Information shown
####################

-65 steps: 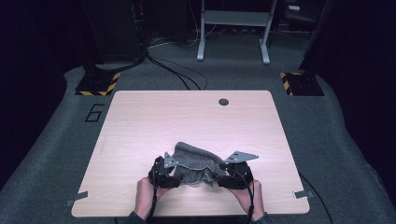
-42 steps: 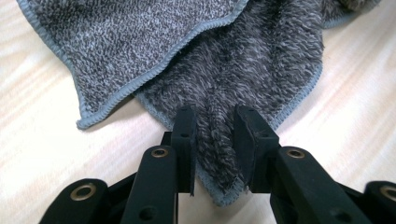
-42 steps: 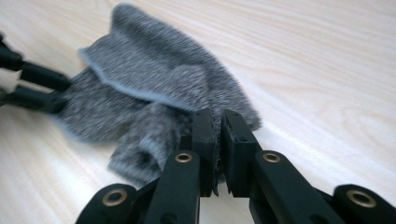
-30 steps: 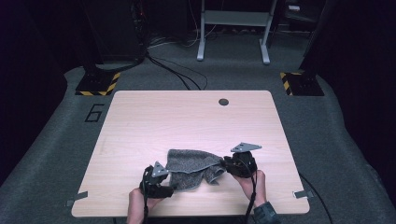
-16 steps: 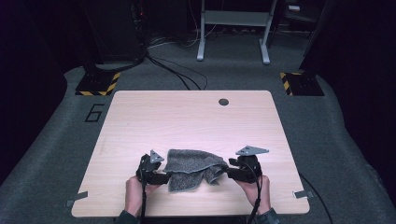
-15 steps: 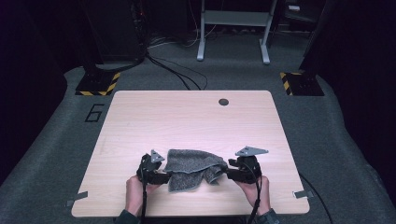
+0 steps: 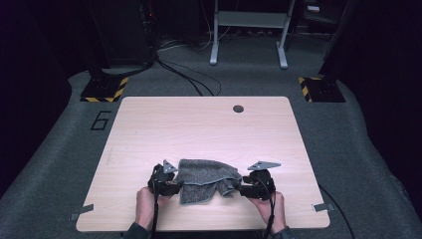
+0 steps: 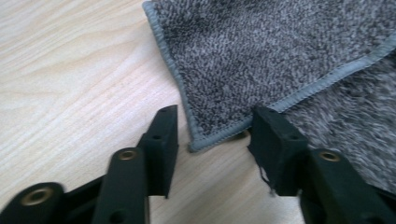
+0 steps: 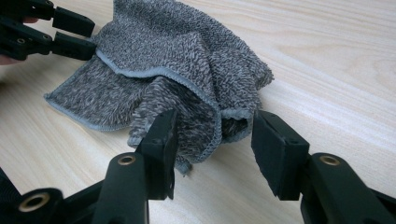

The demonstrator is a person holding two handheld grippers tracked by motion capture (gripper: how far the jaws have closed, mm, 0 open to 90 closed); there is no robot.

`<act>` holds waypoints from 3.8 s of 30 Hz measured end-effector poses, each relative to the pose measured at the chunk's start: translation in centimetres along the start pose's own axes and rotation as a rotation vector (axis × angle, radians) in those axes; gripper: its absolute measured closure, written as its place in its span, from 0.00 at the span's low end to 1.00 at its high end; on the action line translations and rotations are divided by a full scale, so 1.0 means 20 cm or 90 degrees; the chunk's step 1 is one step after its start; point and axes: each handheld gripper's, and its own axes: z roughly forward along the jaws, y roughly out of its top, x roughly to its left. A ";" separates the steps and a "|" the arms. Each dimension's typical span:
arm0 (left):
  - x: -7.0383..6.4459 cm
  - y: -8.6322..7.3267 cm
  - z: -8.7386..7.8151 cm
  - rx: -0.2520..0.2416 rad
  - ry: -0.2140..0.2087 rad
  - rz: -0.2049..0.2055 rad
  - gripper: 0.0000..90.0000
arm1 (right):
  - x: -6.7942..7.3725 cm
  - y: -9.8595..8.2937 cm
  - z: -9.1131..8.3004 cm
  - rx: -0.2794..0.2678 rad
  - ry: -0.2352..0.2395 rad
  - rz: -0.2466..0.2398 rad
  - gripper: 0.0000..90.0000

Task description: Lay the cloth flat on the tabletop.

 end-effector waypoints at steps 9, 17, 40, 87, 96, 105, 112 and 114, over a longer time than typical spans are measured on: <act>-0.04 -0.01 0.00 -0.017 -0.001 0.020 0.93 | 0.03 -0.10 -0.05 -0.022 0.008 0.014 0.60; -0.03 -0.01 0.00 -0.013 -0.008 0.022 0.95 | -0.01 -0.07 -0.07 -0.070 0.037 0.054 0.67; -0.03 -0.02 0.00 -0.024 -0.003 0.023 0.95 | 0.01 -0.04 0.16 -0.012 -0.009 0.006 0.87; 0.16 0.25 -0.05 -0.076 0.017 0.004 0.99 | -0.16 0.27 0.06 -0.050 -0.084 -0.083 0.99; 0.36 0.82 -0.30 -0.164 0.098 0.022 0.99 | -0.27 0.77 -0.02 -0.101 -0.145 -0.113 0.99; 0.24 0.81 -0.56 -0.218 0.140 0.098 0.99 | -0.13 0.95 -0.37 -0.202 -0.150 -0.178 0.99; 0.12 0.41 -0.28 -0.116 0.070 0.096 0.98 | -0.13 0.54 -0.14 -0.094 -0.103 -0.185 0.99; 0.09 0.32 -0.22 -0.095 0.051 0.090 0.98 | -0.13 0.43 -0.07 -0.068 -0.084 -0.157 0.99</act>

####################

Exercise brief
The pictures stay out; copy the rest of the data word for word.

Answer section
-65 steps: 
-42 steps: 
-42 steps: 
-30 steps: 
-16 steps: 
-15 steps: 
+0 steps: 
+0 steps: 
+0 steps: 

The demonstrator is a person holding two handheld grippers tracked by motion capture (gripper: how far the jaws have closed, mm, 0 open to 90 closed); there is no robot.

`<act>` holds waypoints from 3.8 s of 30 Hz measured end-effector poses, each relative to the pose measured at the chunk's start: translation in centimetres along the start pose's own axes and rotation as a rotation vector (axis × angle, radians) in those axes; gripper: its absolute measured closure, written as its place in its span, from 0.00 at the span's low end to 1.00 at its high end; on the action line translations and rotations are divided by a full scale, so 1.0 means 20 cm or 90 degrees; the chunk's step 1 is one step after its start; point and axes: each handheld gripper's, and its own axes: z roughly forward along the jaws, y roughly out of its top, x roughly to its left. A ";" separates the steps and a "|" the arms. Each dimension's typical span:
arm0 (left):
  - x: -7.0383..6.4459 cm
  - y: -8.6322..7.3267 cm
  - z: -8.7386..7.8151 cm
  - rx: -0.2520..0.2416 rad
  - ry: -0.2140..0.2087 rad
  - rz: -0.2049..0.2055 rad
  - gripper: 0.0000..90.0000
arm1 (right):
  - x: -6.7942..7.3725 cm
  - y: -9.8595..8.2937 cm
  - z: -9.1131..8.3004 cm
  - rx: -0.2794..0.2678 rad
  - ry: -0.2352..0.2395 rad
  - rz: -0.2466..0.2398 rad
  - gripper: 0.0000..90.0000

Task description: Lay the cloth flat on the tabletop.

 end-effector waypoints at steps 9, 17, 40, 87, 96, 105, 112 and 114, over a longer time than typical spans are measured on: <act>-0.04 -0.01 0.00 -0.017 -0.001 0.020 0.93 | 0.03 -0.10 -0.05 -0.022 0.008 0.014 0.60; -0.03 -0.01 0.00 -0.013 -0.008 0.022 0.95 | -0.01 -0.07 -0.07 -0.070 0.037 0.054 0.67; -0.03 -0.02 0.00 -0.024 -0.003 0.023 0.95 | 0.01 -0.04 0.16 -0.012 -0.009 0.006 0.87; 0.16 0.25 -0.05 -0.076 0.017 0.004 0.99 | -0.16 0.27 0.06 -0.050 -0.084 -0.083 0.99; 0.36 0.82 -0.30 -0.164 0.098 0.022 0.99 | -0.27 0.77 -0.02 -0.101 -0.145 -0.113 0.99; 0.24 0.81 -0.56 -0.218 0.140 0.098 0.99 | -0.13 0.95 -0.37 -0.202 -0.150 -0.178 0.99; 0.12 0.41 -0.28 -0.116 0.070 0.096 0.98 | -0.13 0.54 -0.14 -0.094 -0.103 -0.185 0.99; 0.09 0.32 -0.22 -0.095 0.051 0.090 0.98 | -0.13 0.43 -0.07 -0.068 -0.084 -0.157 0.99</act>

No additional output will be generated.